Problem to work on: The answer must consist of every line below that contains the word "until".

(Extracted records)

[Start of section]

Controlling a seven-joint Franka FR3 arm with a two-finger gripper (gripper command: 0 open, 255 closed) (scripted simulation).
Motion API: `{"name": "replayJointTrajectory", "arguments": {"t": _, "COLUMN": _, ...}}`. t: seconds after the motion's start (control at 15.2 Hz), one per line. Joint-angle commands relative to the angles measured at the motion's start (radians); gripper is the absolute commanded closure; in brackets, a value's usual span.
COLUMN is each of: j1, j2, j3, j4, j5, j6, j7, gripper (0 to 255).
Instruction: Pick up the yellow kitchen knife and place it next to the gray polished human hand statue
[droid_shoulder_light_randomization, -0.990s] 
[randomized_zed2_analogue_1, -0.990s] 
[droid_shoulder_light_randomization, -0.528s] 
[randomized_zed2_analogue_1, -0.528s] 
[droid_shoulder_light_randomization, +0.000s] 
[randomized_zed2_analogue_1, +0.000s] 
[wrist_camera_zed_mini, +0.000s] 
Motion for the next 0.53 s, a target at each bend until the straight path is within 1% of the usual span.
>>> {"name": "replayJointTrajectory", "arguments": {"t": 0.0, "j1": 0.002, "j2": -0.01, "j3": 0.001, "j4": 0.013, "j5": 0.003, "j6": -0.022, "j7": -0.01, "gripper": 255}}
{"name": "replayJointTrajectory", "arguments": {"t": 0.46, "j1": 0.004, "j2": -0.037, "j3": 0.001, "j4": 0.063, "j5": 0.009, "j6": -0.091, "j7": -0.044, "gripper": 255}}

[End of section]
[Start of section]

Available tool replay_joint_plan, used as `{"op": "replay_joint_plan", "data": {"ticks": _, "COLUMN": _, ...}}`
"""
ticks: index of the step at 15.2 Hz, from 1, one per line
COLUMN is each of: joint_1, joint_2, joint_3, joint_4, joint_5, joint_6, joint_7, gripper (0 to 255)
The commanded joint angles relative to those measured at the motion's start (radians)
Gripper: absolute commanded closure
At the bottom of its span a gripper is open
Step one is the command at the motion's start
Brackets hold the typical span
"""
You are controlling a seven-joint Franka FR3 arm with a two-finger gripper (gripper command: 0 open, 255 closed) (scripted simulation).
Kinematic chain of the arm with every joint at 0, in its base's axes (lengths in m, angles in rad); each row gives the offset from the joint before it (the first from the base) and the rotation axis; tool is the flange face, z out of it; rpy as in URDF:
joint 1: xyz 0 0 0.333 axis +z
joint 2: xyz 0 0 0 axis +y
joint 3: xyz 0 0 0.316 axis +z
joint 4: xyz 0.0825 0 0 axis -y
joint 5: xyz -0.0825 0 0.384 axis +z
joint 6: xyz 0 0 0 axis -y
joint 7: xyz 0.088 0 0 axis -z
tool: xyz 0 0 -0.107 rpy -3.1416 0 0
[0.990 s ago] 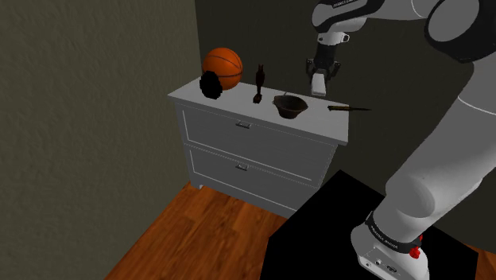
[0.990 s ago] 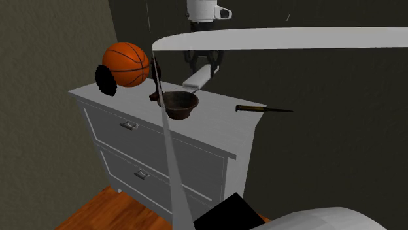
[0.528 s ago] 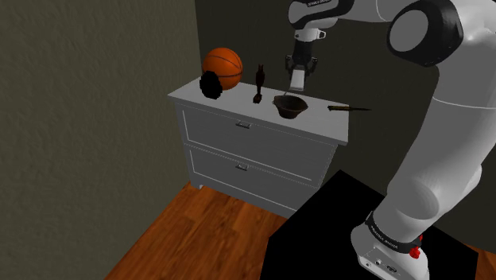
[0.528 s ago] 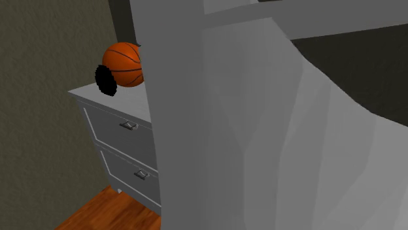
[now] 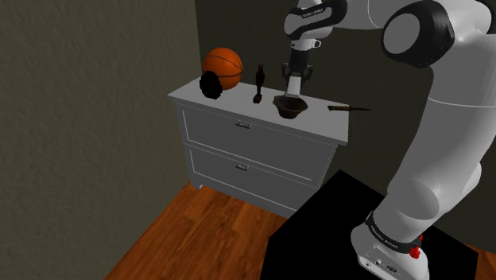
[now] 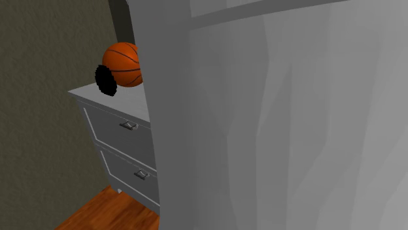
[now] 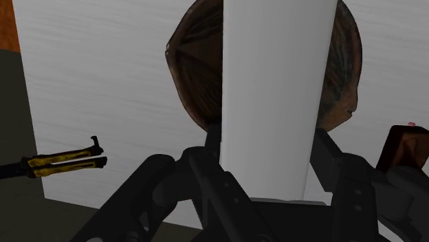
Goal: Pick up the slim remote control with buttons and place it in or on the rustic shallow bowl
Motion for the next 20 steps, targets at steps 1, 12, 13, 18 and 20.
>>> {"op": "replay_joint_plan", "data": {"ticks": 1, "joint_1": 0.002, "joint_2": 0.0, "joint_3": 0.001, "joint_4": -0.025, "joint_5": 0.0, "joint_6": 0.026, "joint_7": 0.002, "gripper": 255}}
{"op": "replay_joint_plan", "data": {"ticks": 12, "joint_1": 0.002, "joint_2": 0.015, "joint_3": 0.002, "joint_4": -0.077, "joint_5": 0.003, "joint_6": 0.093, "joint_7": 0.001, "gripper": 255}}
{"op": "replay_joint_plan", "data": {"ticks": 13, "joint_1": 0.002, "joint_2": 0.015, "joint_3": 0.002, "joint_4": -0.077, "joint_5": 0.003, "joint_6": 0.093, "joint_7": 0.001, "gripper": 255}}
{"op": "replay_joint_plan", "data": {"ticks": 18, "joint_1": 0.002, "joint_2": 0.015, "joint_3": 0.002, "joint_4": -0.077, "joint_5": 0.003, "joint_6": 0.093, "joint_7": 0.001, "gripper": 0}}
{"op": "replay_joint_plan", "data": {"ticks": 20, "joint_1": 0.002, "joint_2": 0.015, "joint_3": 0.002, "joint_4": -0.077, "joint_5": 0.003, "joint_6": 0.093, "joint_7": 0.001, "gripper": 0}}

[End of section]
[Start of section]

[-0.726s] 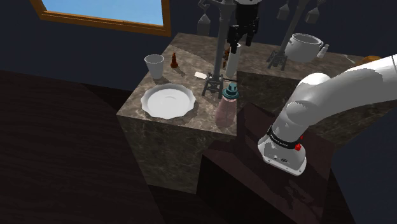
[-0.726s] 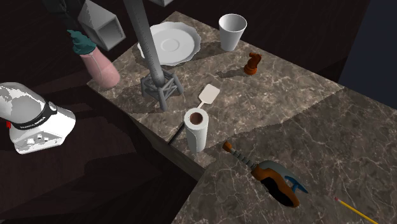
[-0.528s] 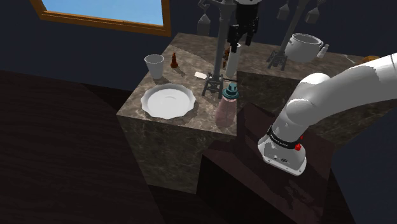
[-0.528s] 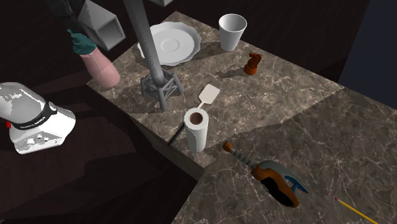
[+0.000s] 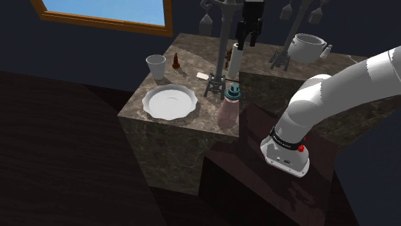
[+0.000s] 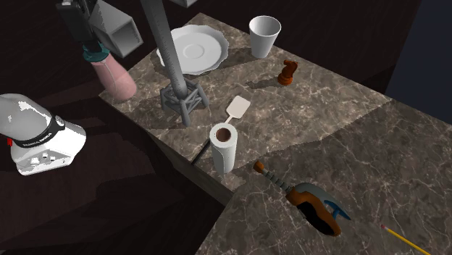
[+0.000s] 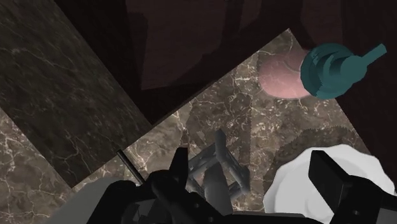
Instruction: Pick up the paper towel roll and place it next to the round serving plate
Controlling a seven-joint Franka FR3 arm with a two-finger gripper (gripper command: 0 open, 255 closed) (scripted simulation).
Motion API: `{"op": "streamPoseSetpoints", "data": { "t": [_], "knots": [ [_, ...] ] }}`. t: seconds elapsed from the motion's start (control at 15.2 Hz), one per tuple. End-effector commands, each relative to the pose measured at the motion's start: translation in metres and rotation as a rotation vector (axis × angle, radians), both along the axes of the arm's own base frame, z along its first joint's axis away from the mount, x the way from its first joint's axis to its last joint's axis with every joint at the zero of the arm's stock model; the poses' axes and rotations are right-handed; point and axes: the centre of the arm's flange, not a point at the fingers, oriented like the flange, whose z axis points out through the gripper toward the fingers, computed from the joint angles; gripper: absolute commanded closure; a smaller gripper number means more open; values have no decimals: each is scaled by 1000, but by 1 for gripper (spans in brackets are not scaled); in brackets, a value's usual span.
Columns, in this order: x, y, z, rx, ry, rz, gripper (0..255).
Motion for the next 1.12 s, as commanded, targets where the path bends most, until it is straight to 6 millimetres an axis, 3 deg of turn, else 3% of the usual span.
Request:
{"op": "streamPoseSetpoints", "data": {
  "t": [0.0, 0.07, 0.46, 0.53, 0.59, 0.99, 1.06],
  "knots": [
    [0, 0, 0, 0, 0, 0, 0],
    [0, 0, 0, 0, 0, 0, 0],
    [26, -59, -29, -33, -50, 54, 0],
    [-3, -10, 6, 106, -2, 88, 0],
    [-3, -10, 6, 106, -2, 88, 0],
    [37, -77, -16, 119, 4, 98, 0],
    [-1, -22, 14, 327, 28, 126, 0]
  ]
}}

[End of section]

Answer to this exercise:
Motion for the next 0.53 s, a target at each bend until the straight path is within 1% of the usual span.
Motion for the next 1.12 s, as commanded, targets where the path bends most, until it is straight to 6 millimetres an axis, 3 deg of turn, else 3% of the usual span.

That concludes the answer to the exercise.